> FPC has great amounts of compatibility with Borland Delphi. Unfortunately, 
> according to the FPC docs, it only supports Delphi compatibility until Delphi 
> 4. 
> The object pascal enhancement on the next Delphi release is still not 
> supported 
> by FPC.
> 
> Since now Delphi has grown to Delphi 9 (2005) -the latest Delphi release-
> which has tons of great object pascal enhancement,

Name one that really enables you to do something that you couldn't do
otherwise.

> don't FPC developers think that now is the time to follow up the language
> enhancements? For example: the for..in syntax, reintroduce keyword, sub
> class (class field), etc.

IMHO No. Stability and usability on D7 level is more important, than the
relatively uninteresting extensions. Things like COM support and packages
are way more important.
 
> Yup, perhaps I sounds pretty close to .Net syntaxes. Yup, I also knew that
> FPC development won't go that direction yet. 

Good. 

> I'm just talking about the language enhancement here, for more code
> portability.

If you want portability, simply don't use D2005 syntax.

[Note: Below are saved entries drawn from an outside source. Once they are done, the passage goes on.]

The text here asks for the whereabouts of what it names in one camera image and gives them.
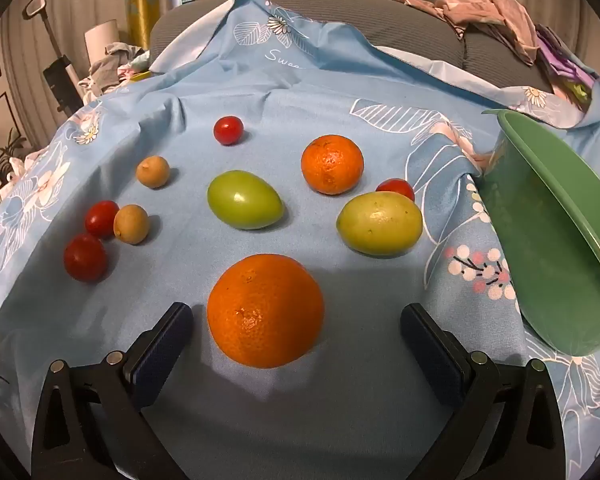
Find green plastic bowl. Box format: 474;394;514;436
480;109;600;358

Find dark green jujube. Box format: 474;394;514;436
207;170;285;231

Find black stick vacuum cleaner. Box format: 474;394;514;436
22;0;88;118

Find red cherry tomato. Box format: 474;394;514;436
63;233;109;283
375;178;416;203
213;115;245;146
84;200;121;240

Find blue floral bed sheet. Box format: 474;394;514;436
0;0;600;480

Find small mandarin orange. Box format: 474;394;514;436
300;134;365;196

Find white cylinder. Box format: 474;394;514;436
84;19;118;68

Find yellow-green jujube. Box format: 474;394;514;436
336;191;424;258

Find purple cloth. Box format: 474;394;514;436
535;24;597;103

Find potted plant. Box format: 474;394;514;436
0;127;31;176

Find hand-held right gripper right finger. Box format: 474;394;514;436
400;302;566;480

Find pink clothing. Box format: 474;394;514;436
384;0;542;66

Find large mandarin orange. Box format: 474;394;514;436
206;253;326;370

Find yellow patterned curtain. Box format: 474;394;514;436
126;0;181;51

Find white plastic bag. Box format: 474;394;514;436
7;156;38;183

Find pile of clothes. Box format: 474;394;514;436
77;42;153;96

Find tan longan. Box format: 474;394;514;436
113;204;150;246
135;155;171;190

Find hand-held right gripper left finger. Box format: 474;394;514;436
31;301;195;480

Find grey sofa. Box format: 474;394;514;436
149;0;556;92

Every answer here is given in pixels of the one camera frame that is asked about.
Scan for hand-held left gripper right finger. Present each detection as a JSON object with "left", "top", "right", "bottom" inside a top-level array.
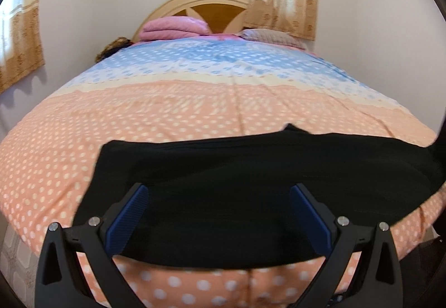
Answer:
[{"left": 290, "top": 184, "right": 403, "bottom": 308}]

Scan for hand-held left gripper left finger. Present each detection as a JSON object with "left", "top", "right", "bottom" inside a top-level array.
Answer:
[{"left": 36, "top": 183, "right": 150, "bottom": 308}]

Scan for black pants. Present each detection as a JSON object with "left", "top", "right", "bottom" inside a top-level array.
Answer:
[{"left": 71, "top": 123, "right": 446, "bottom": 269}]

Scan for patterned mattress side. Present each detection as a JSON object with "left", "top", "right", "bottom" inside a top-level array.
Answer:
[{"left": 0, "top": 221, "right": 40, "bottom": 295}]

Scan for polka dot bedspread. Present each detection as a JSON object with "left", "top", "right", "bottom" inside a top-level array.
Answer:
[{"left": 0, "top": 33, "right": 446, "bottom": 308}]

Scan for brown patterned bag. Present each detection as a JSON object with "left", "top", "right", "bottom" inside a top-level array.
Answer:
[{"left": 94, "top": 37, "right": 135, "bottom": 63}]

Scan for striped pillow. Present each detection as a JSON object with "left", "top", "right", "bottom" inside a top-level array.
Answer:
[{"left": 240, "top": 28, "right": 308, "bottom": 49}]

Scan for pink folded pillow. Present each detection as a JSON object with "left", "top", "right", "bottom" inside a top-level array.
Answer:
[{"left": 139, "top": 16, "right": 210, "bottom": 42}]

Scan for cream wooden headboard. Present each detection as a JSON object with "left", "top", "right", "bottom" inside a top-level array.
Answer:
[{"left": 132, "top": 0, "right": 252, "bottom": 42}]

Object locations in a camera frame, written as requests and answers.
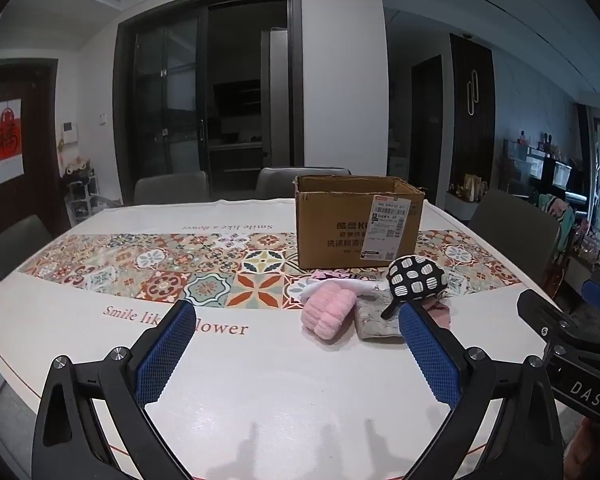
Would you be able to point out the display shelf unit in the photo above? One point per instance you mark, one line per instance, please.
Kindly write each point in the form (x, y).
(545, 170)

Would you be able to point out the grey tree print pouch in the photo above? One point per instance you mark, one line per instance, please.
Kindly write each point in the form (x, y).
(375, 322)

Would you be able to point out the dark wooden entrance door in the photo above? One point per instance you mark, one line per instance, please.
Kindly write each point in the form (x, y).
(40, 110)

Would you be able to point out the white cloth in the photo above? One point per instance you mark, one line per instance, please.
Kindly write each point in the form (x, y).
(307, 291)

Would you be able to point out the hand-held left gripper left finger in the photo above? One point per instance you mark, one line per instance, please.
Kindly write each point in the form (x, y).
(165, 355)

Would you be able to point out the red white door poster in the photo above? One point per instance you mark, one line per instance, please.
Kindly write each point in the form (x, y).
(7, 145)

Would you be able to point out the brown cardboard box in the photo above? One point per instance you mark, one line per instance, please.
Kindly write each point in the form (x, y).
(330, 230)

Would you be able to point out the white wall intercom panel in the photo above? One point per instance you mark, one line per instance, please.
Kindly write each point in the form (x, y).
(70, 132)

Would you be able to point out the person's right hand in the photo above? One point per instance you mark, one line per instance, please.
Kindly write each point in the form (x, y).
(582, 442)

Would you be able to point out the dark interior door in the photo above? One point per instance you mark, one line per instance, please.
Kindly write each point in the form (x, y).
(427, 125)

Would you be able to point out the silver refrigerator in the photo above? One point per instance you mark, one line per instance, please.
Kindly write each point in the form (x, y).
(275, 100)

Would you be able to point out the dark slatted wall panel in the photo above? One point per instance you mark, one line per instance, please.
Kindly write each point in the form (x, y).
(485, 150)

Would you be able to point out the dark framed sliding glass door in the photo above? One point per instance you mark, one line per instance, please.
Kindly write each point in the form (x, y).
(180, 85)

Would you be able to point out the small pink cloth item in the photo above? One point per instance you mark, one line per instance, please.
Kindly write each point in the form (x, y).
(440, 317)

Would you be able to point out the black white patterned pouch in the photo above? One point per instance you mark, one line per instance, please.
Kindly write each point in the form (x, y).
(415, 275)

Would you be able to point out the grey dining chair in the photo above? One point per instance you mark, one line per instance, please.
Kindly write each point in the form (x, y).
(280, 182)
(17, 247)
(170, 187)
(515, 230)

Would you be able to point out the metal loop wall ornament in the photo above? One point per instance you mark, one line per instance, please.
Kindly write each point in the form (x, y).
(472, 92)

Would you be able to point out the white low cabinet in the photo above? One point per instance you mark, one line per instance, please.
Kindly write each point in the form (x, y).
(462, 207)

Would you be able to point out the pink plush headband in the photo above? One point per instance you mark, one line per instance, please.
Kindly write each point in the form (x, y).
(327, 312)

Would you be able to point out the white storage trolley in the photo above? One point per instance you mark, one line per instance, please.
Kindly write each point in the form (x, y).
(82, 195)

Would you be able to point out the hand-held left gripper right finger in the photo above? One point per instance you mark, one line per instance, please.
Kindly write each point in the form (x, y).
(430, 360)

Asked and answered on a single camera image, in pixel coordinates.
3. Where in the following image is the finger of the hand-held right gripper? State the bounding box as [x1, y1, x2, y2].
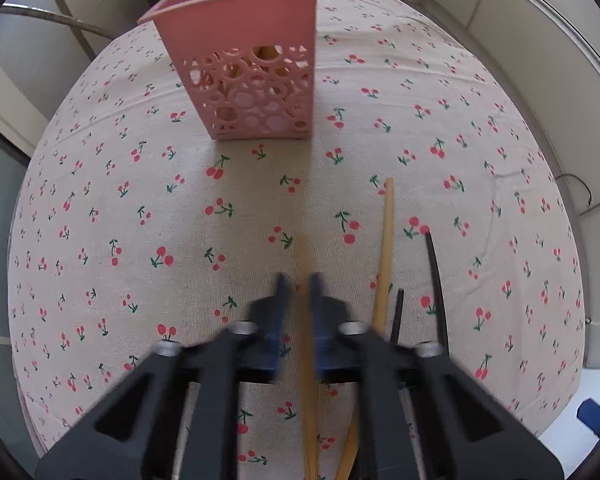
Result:
[576, 397, 600, 432]

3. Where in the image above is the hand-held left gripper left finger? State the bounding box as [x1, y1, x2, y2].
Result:
[34, 272, 293, 480]

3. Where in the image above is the black cable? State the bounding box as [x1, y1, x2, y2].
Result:
[554, 173, 595, 216]

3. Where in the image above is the cherry print tablecloth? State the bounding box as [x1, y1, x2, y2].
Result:
[7, 0, 586, 480]

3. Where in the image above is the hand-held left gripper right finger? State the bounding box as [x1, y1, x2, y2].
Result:
[307, 272, 565, 480]

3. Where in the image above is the black chopstick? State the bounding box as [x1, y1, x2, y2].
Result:
[387, 287, 406, 346]
[424, 231, 451, 353]

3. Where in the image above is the grey curved metal pole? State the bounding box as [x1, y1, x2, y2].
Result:
[0, 2, 116, 41]

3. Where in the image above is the thin grey rod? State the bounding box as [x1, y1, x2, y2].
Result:
[40, 0, 96, 58]

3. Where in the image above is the pink perforated utensil holder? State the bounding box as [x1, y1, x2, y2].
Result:
[137, 0, 332, 141]

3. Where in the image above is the light bamboo chopstick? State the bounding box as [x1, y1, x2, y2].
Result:
[296, 234, 322, 480]
[331, 176, 396, 480]

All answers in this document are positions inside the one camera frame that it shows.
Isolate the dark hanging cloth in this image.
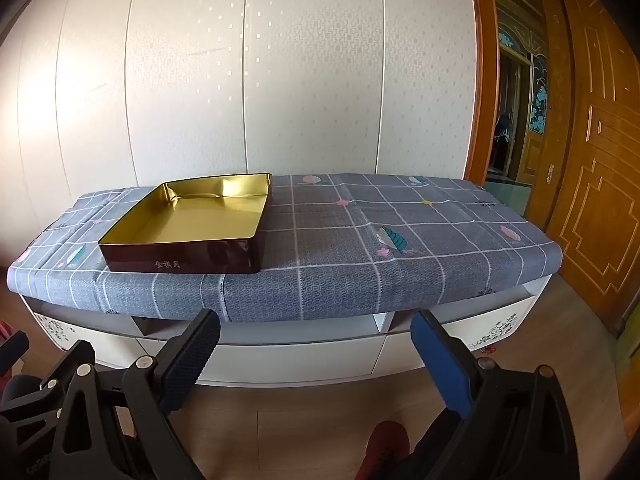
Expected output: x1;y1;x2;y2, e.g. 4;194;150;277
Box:
492;114;514;145

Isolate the brown tin box gold inside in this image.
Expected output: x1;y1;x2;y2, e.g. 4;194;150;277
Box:
97;172;273;275

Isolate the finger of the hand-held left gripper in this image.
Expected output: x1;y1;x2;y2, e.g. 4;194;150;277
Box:
0;331;29;363

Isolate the white floral-print drawer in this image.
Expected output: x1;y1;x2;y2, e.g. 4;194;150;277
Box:
440;294;538;353
30;310;138;368

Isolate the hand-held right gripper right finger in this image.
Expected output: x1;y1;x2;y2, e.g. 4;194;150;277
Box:
411;308;581;480

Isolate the red shoe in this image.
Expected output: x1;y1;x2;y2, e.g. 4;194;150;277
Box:
356;420;411;480

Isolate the blue patterned glass door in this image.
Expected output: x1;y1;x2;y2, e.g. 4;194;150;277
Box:
517;30;551;181

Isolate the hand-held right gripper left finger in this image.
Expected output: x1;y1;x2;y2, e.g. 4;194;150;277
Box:
50;308;222;480

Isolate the grey checked leaf-print cloth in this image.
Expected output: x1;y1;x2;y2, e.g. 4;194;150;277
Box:
6;172;560;323

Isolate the orange wooden door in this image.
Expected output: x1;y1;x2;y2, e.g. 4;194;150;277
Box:
545;0;640;331

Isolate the white cabinet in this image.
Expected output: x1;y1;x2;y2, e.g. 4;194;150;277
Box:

> Say, I'll be able to compile my Delphi.Net code using FPC
> running on Linux. Maybe I'm just dreaming about the 'real' concept of
> "write once, compile everywhere". :D

Write it in D7 and compile it everywhere.
 
> Maybe we can start it from FPC v.2.2. Or FPC v.3.0? What do you think? :)

To my knowledge there are no plans for post-D7 support. The whole point is
compability with Delphi.NET, and there is not much interest in that anyway.